The increasing sophistication of deployed ground-based sensors will provide important opportunities for linking these observations to observations from space. Satellite measurements extend local measurements to the global domain, thereby making it possible to address global-scale atmospheric chemistry problems. However, the satellites measure radiances, while in situ techniques usually measure the actual quantities of interest (e.g., concentrations) by techniques other than radiance measurements. In order to provide a quantitatively reliable set of observations in the year 2000 and beyond, it will be important to continue to develop and deploy integrated experimental designs that enhance and exploit complementarity between ground-based and satellite sensors and validate the satellite measurements. Even ground-based sensors that measure radiance, such as passive microwave, provide valuable checks and enhancements of satellite measurements derived from radiances because of complementarity of point of view and measurement scale.

B. Airborne sensors

Platforms for airborne atmospheric chemistry measurements include NASA's ER-2, DC-8, and P-3; NCAR's WB-57F; and unmanned airborne vehicles (UAVs). Each aircraft has unique capabilities and limitations, summarized in Table 1. A wide range of instruments has been developed for airborne in situ measurements, including short-lived free radicals (ClO, OH) which are very difficult to measure at ground level. Also, a unique airborne ozone-aerosol lidar has been developed. These instruments potentially provide data for concentrations of radicals from all of the major families important in the atmosphere, for short- and long-lived tracers, and for aerosol size distributions and composition.

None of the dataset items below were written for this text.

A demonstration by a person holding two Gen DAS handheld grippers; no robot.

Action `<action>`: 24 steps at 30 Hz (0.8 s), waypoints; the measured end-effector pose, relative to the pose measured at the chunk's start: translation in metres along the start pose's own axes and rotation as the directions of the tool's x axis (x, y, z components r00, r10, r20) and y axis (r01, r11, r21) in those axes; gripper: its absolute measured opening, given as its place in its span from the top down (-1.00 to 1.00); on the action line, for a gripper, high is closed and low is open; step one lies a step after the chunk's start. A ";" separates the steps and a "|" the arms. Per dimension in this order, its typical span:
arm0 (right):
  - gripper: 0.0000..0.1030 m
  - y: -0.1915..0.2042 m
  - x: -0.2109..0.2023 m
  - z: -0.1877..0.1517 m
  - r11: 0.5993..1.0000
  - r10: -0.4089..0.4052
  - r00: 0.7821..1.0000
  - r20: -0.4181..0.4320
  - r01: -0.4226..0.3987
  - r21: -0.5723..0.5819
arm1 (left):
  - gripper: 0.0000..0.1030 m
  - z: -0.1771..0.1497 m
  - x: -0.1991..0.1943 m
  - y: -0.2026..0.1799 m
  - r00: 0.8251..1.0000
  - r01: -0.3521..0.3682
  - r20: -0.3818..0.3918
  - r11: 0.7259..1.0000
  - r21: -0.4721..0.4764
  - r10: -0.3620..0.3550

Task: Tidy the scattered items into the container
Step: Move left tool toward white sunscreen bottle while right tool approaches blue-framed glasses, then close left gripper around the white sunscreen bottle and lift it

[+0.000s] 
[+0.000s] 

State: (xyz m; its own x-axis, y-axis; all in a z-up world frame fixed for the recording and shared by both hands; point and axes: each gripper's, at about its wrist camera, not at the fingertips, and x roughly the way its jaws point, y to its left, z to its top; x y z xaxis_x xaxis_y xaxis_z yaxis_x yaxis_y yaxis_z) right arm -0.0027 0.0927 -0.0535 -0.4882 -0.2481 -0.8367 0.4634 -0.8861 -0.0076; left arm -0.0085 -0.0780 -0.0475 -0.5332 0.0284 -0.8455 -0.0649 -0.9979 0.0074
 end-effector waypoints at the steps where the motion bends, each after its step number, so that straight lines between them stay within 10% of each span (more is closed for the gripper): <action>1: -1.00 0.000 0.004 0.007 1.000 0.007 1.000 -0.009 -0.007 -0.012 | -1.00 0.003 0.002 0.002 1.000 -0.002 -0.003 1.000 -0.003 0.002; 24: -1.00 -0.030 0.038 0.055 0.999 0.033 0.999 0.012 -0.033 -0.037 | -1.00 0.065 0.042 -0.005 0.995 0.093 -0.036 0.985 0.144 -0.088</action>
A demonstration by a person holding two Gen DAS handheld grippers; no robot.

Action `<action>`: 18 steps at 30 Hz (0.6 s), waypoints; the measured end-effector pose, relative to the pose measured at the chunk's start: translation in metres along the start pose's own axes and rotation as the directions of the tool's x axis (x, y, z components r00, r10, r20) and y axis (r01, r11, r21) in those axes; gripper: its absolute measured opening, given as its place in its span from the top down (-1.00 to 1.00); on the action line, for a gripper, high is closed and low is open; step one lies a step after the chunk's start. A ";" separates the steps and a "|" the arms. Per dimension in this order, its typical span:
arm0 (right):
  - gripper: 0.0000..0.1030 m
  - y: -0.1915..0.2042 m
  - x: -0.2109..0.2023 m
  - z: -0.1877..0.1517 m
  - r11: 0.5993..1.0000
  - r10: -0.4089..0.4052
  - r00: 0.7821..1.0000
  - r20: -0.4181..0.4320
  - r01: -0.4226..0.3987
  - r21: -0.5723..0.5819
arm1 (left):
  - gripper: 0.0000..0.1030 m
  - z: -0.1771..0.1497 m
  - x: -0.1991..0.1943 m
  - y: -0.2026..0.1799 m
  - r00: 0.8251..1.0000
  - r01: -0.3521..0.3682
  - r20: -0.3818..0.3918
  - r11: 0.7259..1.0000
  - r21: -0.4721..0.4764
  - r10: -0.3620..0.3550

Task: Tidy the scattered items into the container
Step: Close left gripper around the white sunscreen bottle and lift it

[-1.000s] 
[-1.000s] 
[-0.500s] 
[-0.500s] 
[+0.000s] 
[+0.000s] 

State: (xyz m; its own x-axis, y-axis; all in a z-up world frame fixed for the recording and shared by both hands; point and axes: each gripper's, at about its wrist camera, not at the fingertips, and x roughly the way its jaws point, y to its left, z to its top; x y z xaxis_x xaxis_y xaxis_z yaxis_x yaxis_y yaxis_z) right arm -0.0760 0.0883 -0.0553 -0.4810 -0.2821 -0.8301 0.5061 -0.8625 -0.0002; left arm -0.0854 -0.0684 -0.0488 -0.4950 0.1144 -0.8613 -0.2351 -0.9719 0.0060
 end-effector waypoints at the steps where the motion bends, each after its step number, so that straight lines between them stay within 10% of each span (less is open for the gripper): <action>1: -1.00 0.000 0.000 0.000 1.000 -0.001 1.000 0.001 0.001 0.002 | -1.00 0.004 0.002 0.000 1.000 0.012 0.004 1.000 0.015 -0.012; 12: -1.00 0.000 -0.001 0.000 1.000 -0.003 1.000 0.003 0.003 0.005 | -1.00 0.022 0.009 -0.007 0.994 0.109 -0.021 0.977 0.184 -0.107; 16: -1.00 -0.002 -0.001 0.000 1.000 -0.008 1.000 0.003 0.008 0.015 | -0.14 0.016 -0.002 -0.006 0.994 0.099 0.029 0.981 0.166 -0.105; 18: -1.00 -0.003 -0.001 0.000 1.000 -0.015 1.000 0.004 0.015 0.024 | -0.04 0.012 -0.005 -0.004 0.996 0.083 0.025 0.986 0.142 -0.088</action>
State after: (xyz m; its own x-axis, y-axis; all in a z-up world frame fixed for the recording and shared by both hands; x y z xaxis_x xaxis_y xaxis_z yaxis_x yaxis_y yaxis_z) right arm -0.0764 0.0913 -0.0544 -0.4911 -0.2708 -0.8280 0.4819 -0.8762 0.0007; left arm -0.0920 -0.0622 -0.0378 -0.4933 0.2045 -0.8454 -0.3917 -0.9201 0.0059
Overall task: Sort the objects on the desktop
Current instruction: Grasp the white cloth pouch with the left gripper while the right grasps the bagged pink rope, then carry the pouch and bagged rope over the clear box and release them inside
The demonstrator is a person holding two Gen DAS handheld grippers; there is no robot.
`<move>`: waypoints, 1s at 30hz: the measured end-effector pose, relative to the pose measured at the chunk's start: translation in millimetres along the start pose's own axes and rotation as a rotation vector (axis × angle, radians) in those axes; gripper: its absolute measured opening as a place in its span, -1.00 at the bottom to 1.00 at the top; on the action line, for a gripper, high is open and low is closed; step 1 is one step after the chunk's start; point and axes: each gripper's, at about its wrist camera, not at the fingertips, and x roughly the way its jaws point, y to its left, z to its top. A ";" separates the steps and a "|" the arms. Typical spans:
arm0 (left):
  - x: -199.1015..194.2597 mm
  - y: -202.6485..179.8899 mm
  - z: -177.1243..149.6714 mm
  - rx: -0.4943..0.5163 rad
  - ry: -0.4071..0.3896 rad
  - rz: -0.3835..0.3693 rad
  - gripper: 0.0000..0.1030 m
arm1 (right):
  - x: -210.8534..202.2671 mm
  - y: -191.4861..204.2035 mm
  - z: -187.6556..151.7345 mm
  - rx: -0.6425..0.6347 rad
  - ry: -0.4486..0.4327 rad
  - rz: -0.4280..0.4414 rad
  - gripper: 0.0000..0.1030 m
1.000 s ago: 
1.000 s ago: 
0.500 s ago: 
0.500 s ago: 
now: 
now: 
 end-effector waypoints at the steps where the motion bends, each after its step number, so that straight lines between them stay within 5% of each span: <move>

table of platforms for airborne atmospheric chemistry measurements
Table 1. Platforms for Airborne Atmospheric Chemistry Measurements

Aircraft measurements offer superb capabilities for accurate measurements over a large range at fine spatial scales; hence, airborne observations should provide a primary source of "ground truth" for satellite sensors and a keystone for integrated experiments linking ground-based measurements, small-scale process studies, in situ (aircraft) observations, and satellite measurements. However, aircraft operate over limited regions and time periods, and they are further constrained by operational limitations (weather, proximate airfields). The best approach to obtain truly global data sets of high quality usually requires a combination of ground-based, airborne, and satellite observations.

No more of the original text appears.